REQUIRED ACTION
Print nothing but the lines below starting at the line that holds "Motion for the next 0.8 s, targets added" and ending at the line that holds "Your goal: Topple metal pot", including both, each exactly as written.

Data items
[Start of Attachment]

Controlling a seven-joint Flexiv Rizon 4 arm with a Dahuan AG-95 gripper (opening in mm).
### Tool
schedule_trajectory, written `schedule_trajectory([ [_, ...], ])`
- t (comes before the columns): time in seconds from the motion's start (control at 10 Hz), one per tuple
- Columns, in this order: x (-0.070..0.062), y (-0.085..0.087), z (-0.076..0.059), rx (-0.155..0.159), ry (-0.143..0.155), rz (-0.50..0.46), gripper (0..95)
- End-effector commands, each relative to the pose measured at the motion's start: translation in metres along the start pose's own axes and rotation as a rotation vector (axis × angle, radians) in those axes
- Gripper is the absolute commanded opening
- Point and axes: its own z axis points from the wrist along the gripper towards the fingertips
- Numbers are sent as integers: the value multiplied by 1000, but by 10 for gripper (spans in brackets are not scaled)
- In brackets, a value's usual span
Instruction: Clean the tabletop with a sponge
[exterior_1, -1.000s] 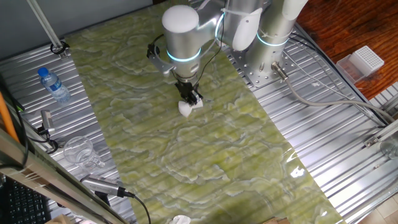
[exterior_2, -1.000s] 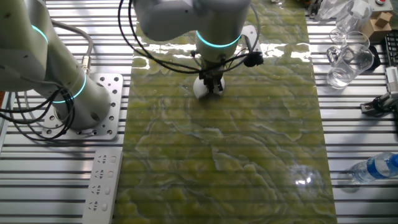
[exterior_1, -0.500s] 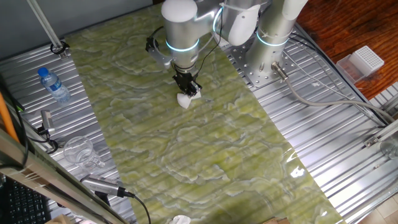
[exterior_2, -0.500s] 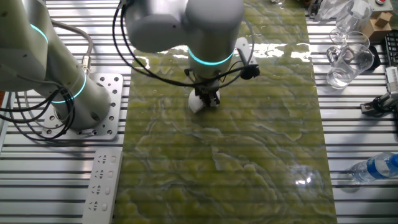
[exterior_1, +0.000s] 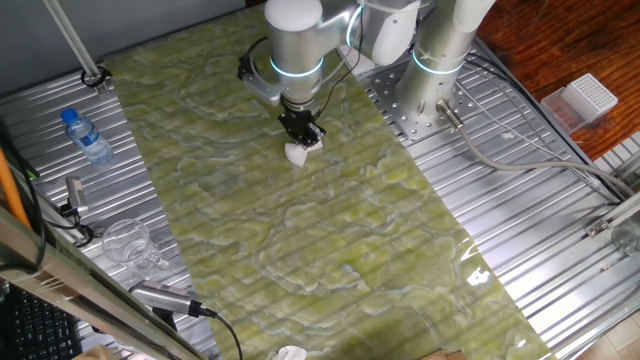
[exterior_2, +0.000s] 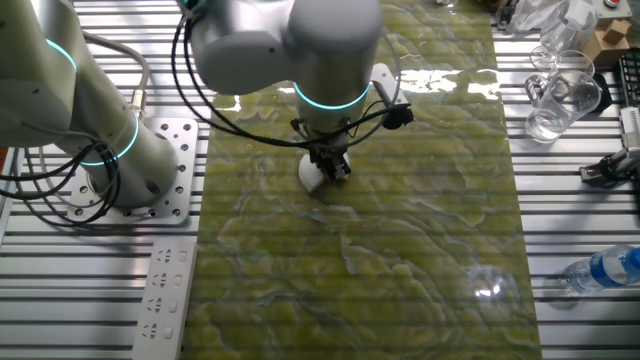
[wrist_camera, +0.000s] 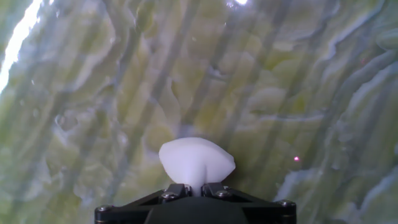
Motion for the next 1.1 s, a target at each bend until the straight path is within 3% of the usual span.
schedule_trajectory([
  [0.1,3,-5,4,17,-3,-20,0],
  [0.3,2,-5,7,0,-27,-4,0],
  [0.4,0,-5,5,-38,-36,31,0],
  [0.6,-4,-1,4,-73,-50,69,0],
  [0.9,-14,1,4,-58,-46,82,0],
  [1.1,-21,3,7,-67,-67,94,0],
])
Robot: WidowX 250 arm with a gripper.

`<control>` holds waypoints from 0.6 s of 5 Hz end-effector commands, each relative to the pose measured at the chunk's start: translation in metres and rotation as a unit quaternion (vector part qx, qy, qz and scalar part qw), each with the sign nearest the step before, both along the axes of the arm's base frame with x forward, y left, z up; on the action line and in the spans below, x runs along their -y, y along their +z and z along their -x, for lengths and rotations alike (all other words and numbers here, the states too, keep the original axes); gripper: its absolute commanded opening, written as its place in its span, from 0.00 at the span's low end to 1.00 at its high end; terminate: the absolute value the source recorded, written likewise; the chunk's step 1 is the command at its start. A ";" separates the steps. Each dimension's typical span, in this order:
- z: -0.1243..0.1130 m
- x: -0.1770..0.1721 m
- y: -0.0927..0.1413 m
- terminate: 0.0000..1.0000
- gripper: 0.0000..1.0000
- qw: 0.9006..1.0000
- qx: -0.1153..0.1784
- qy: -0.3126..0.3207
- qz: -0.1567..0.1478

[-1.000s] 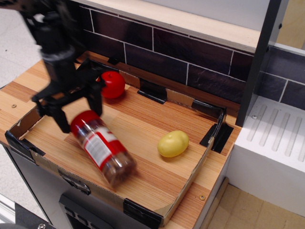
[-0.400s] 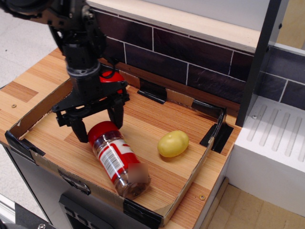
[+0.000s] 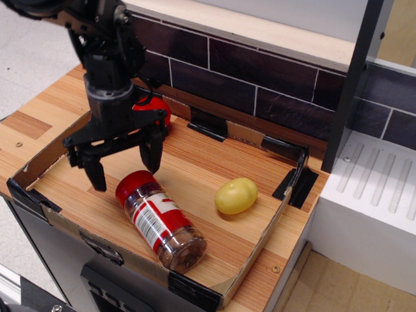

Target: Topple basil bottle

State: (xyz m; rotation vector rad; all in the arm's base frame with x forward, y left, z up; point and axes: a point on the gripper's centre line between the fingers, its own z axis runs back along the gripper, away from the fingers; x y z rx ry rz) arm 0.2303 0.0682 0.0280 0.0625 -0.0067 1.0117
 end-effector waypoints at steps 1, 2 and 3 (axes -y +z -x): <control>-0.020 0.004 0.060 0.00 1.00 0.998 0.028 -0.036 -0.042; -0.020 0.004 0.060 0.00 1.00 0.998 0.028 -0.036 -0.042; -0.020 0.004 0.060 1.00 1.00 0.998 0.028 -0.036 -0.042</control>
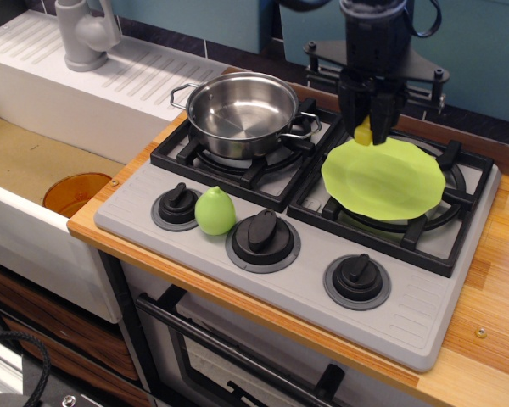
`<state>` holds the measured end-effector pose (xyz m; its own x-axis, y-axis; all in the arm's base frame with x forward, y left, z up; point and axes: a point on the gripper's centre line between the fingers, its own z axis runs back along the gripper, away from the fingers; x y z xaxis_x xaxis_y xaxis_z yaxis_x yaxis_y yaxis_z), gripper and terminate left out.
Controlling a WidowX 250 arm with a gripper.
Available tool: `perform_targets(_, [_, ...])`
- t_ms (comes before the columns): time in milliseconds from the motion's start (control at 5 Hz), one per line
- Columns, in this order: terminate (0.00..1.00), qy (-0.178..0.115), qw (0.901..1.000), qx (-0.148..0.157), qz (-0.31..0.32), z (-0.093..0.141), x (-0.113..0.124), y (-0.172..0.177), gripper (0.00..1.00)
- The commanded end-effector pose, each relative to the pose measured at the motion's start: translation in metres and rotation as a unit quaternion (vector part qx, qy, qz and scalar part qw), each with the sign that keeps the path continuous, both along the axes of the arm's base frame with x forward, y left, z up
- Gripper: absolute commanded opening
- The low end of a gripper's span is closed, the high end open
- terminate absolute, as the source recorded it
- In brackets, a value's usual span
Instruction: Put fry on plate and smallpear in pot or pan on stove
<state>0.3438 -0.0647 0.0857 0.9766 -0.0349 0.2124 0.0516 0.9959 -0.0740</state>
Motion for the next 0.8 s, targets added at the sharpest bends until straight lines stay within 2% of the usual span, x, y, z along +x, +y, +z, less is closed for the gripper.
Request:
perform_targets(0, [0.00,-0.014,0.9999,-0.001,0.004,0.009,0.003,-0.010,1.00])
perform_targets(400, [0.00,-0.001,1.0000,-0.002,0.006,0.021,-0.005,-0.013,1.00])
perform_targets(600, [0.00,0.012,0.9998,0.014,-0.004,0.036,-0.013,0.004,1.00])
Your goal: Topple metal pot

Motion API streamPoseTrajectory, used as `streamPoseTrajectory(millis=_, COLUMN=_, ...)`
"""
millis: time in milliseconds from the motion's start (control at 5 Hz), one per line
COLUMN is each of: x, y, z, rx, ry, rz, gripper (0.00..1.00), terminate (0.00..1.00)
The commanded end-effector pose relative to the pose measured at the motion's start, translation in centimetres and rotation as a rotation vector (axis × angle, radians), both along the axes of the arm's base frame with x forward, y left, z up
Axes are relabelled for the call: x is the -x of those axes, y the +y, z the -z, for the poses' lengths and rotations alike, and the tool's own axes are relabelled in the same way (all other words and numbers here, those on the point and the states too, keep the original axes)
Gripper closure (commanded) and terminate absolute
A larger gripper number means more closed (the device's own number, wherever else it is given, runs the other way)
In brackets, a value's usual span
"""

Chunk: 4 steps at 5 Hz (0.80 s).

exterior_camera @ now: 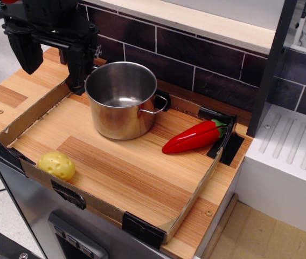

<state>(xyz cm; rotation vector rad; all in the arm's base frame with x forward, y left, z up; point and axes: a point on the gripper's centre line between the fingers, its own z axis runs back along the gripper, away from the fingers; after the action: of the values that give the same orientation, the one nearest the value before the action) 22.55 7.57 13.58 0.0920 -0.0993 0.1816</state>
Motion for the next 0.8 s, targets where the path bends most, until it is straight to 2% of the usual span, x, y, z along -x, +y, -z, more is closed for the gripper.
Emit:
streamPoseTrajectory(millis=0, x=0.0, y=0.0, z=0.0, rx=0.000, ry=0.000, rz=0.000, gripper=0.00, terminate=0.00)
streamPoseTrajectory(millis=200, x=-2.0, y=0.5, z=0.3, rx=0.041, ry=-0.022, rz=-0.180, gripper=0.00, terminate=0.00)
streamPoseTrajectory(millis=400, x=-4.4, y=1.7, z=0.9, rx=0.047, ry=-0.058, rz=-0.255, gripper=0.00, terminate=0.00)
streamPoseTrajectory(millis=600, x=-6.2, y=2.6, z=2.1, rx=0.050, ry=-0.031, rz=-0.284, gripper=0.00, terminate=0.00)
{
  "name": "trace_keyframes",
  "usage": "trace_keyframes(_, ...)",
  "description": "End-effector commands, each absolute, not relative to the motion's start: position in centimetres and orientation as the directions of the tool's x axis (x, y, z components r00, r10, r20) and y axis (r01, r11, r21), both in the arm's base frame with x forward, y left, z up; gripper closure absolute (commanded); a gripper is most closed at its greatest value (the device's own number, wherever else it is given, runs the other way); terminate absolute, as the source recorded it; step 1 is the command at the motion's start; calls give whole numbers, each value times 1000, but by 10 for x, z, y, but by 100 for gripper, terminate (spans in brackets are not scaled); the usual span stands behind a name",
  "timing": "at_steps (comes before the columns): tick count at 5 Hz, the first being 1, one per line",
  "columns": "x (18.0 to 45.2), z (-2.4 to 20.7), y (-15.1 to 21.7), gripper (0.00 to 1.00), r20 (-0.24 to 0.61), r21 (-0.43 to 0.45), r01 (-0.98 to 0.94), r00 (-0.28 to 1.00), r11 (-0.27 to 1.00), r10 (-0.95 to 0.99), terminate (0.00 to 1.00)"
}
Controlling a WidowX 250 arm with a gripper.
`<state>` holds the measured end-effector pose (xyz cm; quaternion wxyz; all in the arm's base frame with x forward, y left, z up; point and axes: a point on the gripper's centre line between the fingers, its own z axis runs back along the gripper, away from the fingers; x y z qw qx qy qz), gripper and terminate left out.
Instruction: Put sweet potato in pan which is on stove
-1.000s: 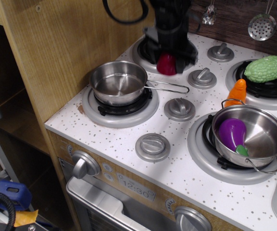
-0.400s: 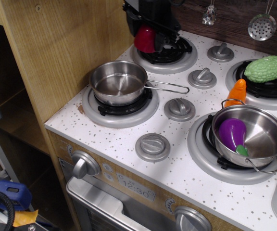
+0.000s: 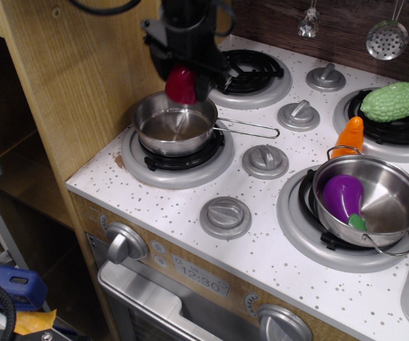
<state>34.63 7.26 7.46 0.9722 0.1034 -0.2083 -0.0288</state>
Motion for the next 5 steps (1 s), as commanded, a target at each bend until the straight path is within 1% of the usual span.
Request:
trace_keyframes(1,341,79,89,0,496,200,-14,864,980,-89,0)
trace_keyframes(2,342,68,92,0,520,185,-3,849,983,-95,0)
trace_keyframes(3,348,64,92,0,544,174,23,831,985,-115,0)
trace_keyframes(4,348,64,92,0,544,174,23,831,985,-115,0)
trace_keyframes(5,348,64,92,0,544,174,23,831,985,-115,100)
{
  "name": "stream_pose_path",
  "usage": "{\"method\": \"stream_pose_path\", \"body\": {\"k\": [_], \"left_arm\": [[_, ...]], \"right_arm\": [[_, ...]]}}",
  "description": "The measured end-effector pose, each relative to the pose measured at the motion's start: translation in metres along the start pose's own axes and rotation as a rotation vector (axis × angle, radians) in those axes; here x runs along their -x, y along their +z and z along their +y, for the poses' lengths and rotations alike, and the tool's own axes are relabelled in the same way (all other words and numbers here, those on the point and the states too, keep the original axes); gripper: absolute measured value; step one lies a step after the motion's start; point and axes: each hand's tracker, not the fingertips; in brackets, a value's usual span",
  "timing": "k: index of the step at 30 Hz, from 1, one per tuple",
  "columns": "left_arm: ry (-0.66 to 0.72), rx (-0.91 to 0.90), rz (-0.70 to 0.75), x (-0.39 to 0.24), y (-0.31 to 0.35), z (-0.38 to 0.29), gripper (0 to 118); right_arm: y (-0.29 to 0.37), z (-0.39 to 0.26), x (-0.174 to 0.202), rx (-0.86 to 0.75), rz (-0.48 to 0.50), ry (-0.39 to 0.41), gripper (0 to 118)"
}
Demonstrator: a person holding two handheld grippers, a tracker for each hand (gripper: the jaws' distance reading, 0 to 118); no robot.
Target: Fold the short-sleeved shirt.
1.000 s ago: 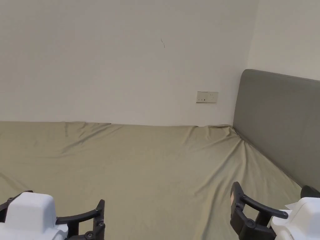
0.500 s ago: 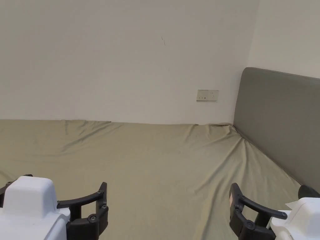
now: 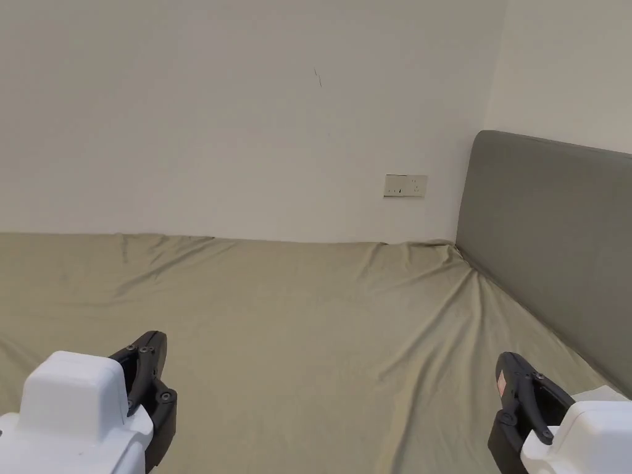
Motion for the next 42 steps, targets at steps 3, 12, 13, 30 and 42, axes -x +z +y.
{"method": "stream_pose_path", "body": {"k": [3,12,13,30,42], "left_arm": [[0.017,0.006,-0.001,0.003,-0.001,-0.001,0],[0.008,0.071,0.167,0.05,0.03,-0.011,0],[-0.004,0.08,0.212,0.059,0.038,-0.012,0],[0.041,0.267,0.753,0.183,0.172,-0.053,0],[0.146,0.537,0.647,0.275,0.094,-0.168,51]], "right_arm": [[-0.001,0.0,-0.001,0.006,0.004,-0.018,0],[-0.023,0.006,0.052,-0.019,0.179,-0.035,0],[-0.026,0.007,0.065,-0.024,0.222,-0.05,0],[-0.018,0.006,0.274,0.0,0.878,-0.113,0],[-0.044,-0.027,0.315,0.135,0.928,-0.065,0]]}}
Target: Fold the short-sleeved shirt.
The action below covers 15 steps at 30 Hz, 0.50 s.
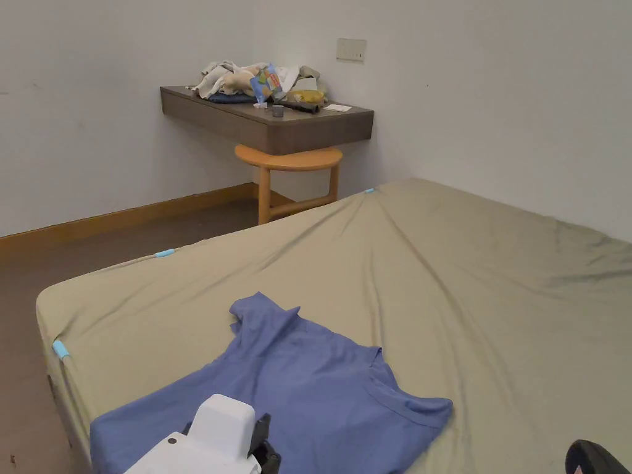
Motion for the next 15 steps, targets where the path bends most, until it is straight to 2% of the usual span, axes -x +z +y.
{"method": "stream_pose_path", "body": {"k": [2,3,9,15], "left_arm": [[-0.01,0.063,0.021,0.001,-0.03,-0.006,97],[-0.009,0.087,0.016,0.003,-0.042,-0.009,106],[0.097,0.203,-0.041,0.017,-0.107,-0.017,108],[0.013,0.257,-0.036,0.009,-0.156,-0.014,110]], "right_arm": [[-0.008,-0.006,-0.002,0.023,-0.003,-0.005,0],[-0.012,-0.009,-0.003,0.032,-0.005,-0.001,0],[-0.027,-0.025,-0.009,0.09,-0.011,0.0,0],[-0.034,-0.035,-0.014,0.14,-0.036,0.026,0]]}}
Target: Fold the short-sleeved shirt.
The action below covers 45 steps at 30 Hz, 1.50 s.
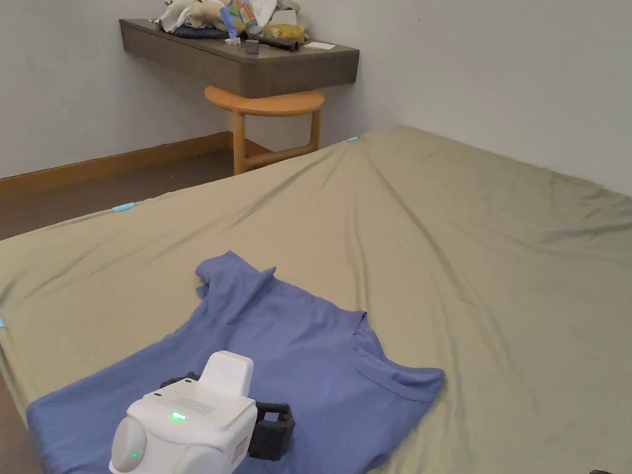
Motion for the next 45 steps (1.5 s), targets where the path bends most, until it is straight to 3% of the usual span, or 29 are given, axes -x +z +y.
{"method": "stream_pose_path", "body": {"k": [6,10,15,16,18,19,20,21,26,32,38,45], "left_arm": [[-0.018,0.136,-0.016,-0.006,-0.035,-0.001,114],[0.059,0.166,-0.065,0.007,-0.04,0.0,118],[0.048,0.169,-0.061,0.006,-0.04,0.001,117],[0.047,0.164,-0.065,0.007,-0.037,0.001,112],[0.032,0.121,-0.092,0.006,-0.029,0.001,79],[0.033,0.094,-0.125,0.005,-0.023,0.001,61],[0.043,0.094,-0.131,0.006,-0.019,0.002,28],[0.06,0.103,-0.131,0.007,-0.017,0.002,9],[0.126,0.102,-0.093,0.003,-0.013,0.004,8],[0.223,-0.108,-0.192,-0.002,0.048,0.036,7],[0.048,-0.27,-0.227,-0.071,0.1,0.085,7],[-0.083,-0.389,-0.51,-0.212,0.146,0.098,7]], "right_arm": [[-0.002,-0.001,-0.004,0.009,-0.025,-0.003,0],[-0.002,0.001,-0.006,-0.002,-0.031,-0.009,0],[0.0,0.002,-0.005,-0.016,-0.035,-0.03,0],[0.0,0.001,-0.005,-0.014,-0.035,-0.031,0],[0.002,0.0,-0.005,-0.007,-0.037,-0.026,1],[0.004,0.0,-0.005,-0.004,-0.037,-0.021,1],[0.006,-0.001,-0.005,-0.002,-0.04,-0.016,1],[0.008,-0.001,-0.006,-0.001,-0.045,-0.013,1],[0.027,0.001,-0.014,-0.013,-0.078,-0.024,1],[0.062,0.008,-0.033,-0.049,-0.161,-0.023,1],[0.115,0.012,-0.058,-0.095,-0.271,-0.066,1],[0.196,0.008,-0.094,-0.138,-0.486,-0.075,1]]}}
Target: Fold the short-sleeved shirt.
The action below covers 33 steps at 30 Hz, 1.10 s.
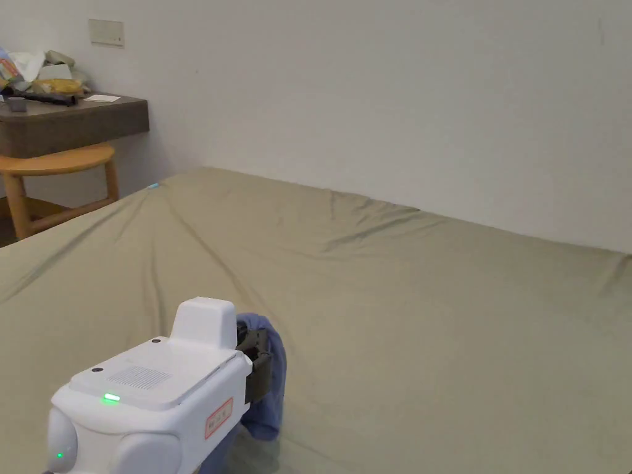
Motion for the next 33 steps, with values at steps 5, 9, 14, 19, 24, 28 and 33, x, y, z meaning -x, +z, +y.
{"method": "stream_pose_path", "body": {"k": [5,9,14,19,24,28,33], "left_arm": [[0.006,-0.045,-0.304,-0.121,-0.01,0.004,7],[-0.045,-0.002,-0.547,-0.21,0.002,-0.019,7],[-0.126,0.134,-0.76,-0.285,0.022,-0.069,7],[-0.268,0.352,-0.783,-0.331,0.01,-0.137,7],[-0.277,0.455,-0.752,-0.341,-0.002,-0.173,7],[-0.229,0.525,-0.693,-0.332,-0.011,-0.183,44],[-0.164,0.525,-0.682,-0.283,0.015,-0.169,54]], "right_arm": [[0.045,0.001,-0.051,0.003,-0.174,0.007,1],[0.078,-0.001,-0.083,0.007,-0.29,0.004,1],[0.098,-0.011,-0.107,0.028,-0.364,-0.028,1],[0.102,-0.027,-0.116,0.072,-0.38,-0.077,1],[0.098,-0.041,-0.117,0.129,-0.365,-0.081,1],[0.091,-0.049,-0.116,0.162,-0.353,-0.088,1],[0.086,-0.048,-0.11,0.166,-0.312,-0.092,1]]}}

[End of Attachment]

RESULT FOR THIS EXERCISE
Motion for the next 0.8 s, targets added at the sharpest bends until straight lines stay within 2% of the usual span, x, y, z along +x, +y, +z, less is closed for the gripper.
Request:
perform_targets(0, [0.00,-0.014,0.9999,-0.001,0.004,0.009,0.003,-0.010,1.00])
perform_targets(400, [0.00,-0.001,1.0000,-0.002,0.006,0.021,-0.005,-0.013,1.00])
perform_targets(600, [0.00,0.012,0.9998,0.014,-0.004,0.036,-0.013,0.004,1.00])
Your goal: Topple metal pot

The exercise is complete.